> _What is expected_: Count every line in the data that contains the word "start", then report that number alone.

(Collected data begins)

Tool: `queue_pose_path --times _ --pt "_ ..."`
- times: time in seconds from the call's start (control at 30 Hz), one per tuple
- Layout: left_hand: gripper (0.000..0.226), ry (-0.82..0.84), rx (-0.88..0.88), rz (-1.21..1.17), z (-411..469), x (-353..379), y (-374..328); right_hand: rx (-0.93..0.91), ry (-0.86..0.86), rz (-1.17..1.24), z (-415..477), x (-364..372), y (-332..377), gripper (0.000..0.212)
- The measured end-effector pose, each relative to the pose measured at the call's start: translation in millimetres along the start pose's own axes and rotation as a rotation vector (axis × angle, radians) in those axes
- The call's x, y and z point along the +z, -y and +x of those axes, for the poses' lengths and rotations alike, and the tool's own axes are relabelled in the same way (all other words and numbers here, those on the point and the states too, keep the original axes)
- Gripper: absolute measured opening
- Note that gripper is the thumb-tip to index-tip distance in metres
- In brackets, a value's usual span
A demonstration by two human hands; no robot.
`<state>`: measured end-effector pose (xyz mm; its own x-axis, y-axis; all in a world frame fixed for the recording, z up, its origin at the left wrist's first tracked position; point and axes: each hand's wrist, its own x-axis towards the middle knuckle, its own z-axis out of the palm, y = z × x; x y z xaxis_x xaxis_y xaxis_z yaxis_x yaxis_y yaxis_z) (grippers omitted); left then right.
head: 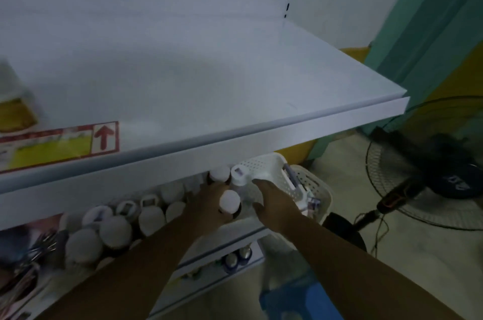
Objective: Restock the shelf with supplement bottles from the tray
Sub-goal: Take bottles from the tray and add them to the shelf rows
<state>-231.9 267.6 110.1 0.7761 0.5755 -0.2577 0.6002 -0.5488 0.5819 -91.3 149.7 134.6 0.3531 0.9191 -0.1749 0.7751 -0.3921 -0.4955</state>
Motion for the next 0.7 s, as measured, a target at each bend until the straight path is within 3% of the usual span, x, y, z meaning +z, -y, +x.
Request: queue_pose_path --times 0.1,0.27,0.47,0.57,0.7 --pt "0.057 -0.096 -0.102 -0.043 2 15 7 0.036 0.006 0.112 34 10 -5 0.054" --pt "0.058 -0.248 -0.118 -0.070 1 24 8 0.211 -0.013 0.348 81 35 -11 0.067" --pt "0.057 -0.159 -0.177 -0.122 0 19 -3 0.174 -0.044 0.506 84 41 -21 0.055" --pt "0.059 -0.138 -0.237 -0.392 -7 5 -13 0.105 -0.044 0.616 72 16 -29 0.046" --pt "0.049 -0.300 -0.267 -0.599 -27 -18 -40 0.028 -0.030 0.819 49 -29 -31 0.033"
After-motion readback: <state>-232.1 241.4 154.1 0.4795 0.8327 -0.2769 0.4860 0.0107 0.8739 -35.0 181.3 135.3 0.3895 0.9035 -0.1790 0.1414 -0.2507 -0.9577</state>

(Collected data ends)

> _Finished task_: 2